## Your goal:
Begin with the line containing "For every instance of the hand-held right gripper right" and copy every line after it to the end of the entries, exactly, leaving out the lines before it.

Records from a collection

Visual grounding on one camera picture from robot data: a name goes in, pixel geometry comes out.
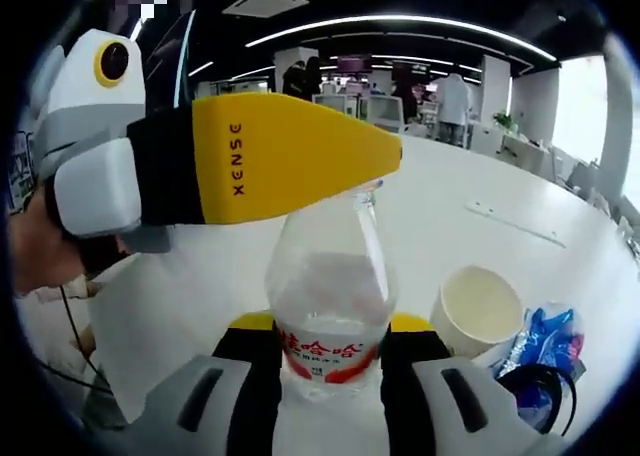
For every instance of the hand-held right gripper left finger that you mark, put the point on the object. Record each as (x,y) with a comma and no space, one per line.
(250,376)

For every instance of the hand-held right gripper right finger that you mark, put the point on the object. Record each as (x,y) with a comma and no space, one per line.
(415,376)

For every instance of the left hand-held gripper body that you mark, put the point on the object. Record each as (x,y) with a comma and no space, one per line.
(85,111)

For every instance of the clear water bottle red label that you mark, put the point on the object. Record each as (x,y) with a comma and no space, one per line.
(330,346)

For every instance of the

## Response to the task:
For every instance of the hand-held right gripper right finger that you mark, put the point on the object. Record each as (x,y) with a comma and no space, one per line.
(415,376)

For every instance of the left hand-held gripper body that you mark, put the point on the object. Record each as (x,y) with a comma and no space, one per line.
(85,111)

For every instance of the clear water bottle red label that you mark, put the point on the object. Record each as (x,y) with a comma and no space, one per line.
(330,346)

For every instance of the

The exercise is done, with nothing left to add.